Buhari had in October 2015 taken over as petroleum minister at a time the oil market was faced with glut, as the country was being displaced by Shale Oil from its once competitive sweet crude, as well as a cloudy environment requiring urgent reform to attract investments, which were becoming scare due to pressure from cleaner fuel.

With the Warri, Port Harcourt and Kaduna refineries performing abysmally then, the 445, 000 barrels per day, refineries currently operate at zero capacity, as the country still swapped about 330, 000 barrels per day with other refineries abroad before importing to Africa’s oil leading producer.

Although the Petroleum Industry Bill (PIB) is said to be making some progress at the National Assembly after being sent in as an executive bill, Buhari specifically declined his assent to the bill after it made the most progress during the 8th Assembly, a development which stakeholder noted was a serious setback for the industry.

Although most civilian presidents, except Goodluck Jonathan, doubled as petroleum ministers, professor emeritus of energy economics, Prof. Wunmi Iledare looking at a cost-benefit analysis of the industry’s output, said there was evidence of declining performance from 2015 to 2019 relative to 2010 to 2015.

He, however, noted that it was uncertain whether a substantive minister other than the president would have moved the industry beyond its current moribund state. 

“Why? I have not seen any minister today in the non-oil sector, who has done anything extraordinary, or made any major stride in value creation without tactically second-guessing himself in a seemingly micro, or over the shoulder management manner of surrogates of the presidency,” Iledare said.

According to him, having a technocrat as petroleum minister perhaps would have been more of the right thing to do under the circumstances that we’ve found ourselves, but the empirical evidence is not very supportive of the plausibility of expectations. 

Iledare, who noted that the oil sector remained very critical to the country’s economy, added that the enormous duties of the minister of petroleum in the Petroleum Act, in comparison with the duties of the presidency has potential for negative unintended consequences. 

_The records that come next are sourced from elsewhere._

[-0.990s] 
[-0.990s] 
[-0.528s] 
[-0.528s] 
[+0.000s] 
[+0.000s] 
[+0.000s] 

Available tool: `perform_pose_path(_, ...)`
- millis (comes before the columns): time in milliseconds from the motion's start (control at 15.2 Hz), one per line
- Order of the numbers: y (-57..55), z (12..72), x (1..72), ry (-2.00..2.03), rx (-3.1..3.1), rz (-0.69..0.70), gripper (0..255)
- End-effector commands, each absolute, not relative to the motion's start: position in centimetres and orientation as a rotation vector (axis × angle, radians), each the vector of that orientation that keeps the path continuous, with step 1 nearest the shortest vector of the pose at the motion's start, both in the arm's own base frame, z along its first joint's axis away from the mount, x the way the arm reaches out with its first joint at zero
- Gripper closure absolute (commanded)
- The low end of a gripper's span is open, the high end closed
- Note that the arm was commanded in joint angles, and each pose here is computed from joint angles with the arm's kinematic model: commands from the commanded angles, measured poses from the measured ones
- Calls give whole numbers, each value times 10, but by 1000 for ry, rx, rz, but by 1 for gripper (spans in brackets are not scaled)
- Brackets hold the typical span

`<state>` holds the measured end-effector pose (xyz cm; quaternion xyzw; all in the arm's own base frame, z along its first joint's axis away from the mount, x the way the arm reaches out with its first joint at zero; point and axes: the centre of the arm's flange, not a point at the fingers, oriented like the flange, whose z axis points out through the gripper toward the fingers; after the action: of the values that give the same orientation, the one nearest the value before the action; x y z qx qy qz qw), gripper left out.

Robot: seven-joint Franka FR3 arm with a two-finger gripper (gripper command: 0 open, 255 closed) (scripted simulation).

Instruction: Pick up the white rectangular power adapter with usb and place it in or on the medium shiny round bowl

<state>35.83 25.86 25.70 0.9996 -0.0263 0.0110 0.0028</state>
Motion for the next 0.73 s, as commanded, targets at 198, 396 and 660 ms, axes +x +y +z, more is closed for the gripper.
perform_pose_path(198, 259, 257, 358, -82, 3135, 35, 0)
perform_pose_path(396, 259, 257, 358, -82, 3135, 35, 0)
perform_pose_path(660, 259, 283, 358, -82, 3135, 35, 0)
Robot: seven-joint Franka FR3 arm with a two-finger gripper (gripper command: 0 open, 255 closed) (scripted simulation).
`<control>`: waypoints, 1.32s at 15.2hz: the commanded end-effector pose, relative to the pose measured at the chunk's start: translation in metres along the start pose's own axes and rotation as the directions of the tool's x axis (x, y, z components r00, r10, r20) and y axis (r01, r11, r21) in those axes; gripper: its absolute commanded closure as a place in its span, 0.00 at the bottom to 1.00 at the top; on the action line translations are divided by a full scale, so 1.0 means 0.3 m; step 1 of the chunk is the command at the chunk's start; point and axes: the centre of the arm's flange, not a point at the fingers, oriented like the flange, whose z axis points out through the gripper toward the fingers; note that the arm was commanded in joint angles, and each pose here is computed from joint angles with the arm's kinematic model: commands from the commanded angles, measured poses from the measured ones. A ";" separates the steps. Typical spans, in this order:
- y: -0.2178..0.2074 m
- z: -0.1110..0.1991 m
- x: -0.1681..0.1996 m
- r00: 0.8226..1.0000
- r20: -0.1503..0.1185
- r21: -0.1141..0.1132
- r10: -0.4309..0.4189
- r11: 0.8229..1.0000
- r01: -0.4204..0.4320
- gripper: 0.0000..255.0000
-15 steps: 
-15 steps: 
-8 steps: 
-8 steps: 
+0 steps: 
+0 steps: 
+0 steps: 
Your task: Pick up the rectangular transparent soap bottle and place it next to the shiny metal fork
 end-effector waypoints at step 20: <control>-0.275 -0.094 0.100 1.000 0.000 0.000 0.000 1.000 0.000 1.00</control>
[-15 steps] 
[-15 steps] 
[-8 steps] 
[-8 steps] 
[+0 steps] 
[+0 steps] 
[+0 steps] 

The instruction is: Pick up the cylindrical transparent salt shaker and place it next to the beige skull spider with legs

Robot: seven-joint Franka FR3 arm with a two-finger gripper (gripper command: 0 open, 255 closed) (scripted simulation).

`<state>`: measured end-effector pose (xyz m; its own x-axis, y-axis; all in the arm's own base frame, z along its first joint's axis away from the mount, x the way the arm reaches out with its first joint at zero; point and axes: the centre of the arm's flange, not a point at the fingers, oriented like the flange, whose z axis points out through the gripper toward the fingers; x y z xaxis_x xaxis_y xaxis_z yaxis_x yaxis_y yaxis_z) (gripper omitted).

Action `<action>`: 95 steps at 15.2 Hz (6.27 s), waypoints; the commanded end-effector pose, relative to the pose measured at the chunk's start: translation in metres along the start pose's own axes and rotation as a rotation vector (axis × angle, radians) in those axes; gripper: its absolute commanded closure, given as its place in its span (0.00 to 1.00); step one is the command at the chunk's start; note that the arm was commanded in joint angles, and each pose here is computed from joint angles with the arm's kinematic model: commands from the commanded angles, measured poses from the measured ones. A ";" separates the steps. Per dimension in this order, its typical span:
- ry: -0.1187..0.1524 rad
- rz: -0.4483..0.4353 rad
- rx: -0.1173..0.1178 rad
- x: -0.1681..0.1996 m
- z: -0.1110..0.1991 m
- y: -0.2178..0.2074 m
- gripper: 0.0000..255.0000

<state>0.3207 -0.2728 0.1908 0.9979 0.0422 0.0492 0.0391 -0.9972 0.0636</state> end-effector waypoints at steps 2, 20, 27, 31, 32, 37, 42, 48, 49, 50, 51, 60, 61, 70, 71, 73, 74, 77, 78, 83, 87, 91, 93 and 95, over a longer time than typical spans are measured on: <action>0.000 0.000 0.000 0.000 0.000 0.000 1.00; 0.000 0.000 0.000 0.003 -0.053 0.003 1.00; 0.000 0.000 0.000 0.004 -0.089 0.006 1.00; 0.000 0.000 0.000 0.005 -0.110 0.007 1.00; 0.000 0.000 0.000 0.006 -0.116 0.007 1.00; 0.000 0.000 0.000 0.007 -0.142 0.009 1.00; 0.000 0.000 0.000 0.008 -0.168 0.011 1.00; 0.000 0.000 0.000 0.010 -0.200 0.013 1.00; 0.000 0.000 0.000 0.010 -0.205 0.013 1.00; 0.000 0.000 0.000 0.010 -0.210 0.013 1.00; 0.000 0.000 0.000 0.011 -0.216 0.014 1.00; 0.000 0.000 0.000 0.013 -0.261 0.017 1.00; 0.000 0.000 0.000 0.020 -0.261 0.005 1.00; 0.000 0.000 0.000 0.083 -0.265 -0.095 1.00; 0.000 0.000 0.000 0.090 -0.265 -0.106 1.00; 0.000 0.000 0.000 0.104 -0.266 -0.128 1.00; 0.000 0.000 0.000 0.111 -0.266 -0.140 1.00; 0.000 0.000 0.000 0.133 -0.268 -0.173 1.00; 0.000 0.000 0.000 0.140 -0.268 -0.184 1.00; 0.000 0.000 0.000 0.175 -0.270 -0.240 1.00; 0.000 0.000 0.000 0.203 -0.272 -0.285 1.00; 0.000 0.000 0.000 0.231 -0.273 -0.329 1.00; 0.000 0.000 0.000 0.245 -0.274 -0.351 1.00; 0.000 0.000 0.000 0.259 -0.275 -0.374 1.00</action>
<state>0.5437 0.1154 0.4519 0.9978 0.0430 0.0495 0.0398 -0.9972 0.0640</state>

For the Chief Executive Officer (CEO) of International Energy Services Limited, Dr. Diran Fawibe, oil and gas projects hovering around N160 billion, which would have seen the light of the day (if the sector had performed better) have remained elusive in the country.
Fawibe also sees the inability to pass the PIB, as a critical issue that the current administration has failed to urgently address, especially as investments for fossil fuel faces strict competition from across the world.
He further noted that while oil companies, including the indigenous organisations were eager to invest and make strides in the industry, the sector remained uncertain, especially the fiscal outlook of the industry.

The CEO said the country’s gas resources have also not been harnessed as they ought to, adding that while the downstream has been deregulated, the segment remained unclear to stakeholders and the public.
He also mentioned the need to rehabilitate the refineries, adding that the country plays too much politics that undermine the development of the sector.
Fawibe, who stressed that some programmes of the administration were laudable, especially the deregulation of the downstream sector, drive towards gas development, the rollout of Autogas and others, but added that these initiatives could be better.
Principal Partner at Nextier, Patrick Okigbo, who was recently appointed a senior fellow at Harvard University, noted that the problem rocking the sector was not on the technocratic status of the minister.  

“Don’t get me wrong; such a technical ministry (as the many others) should be headed by technocrats. However, you would recall that we have always had technocrats leading the ministries. The problem there is the government’s lack of will to solve the problem. By the way, most of the technical solutions are known, but again, the government misconstrues technical or economic problems for political problems,” Okigbo said. 

He noted that the first thing that must be done to get the sector back on track is to pass the PIB, adding that doing so would eliminate uncertainty in the sector and open it up for investments.